Sementara persoalan data Desil diminta mendapat perhatian serius karena akurasi data menjadi fondasi penyaluran program perlindungan sosial.
“Data harus menjadi alat keadilan. Masyarakat yang secara faktual membutuhkan intervensi tidak boleh kehilangan akses karena persoalan validitas data,” tegas Fraksi.
Setuju PAPBD 2026, Tapi Pengawasan Tak Berhenti
Setelah seluruh pembahasan dan tanggapan pemerintah daerah dicermati, Fraksi PDI Perjuangan akhirnya menyatakan menerima dan menyetujui Rancangan Perda Perubahan APBD Bondowoso Tahun Anggaran 2026 untuk ditetapkan menjadi Peraturan Daerah.
Namun, persetujuan itu disertai catatan bahwa seluruh rekomendasi dan koreksi Fraksi harus menjadi bagian dari komitmen bersama dalam pelaksanaan APBD.
Fraksi menegaskan, persetujuan PAPBD bukan akhir dari pengawasan.
Justru setelah anggaran ditetapkan, pengawasan harus semakin kuat untuk memastikan uang rakyat benar-benar menghasilkan pembangunan yang dapat dirasakan masyarakat.
“APBD bukan sekadar angka.
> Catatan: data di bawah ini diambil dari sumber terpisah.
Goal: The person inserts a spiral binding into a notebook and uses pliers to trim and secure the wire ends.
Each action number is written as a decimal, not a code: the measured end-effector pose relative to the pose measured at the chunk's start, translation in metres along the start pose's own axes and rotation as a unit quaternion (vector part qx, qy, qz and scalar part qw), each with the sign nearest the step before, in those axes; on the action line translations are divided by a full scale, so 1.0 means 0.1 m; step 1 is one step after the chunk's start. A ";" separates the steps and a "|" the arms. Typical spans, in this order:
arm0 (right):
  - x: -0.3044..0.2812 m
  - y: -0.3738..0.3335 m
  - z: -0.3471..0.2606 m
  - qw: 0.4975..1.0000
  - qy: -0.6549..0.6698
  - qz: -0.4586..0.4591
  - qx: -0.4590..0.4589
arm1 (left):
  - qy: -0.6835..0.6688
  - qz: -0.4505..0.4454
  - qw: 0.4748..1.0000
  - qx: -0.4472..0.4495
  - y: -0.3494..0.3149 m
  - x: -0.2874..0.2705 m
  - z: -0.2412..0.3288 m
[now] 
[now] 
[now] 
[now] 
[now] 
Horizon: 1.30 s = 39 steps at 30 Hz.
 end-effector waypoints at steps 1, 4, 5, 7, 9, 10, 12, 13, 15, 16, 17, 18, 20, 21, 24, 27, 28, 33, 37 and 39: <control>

APBD adalah keputusan politik tentang prioritas kehidupan masyarakat. Ukuran keberhasilan bukan hanya berapa besar anggaran dibelanjakan, tetapi seberapa besar persoalan rakyat dapat diselesaikan.”
Fraksi PDI Perjuangan pun menutup pendapat akhirnya dengan pesan tegas:
APBD harus hadir untuk rakyat. Pembangunan harus dirasakan rakyat. Dan setiap kebijakan Pemerintah Daerah harus bermuara pada peningkatan kesejahteraan rakyat Bondowoso.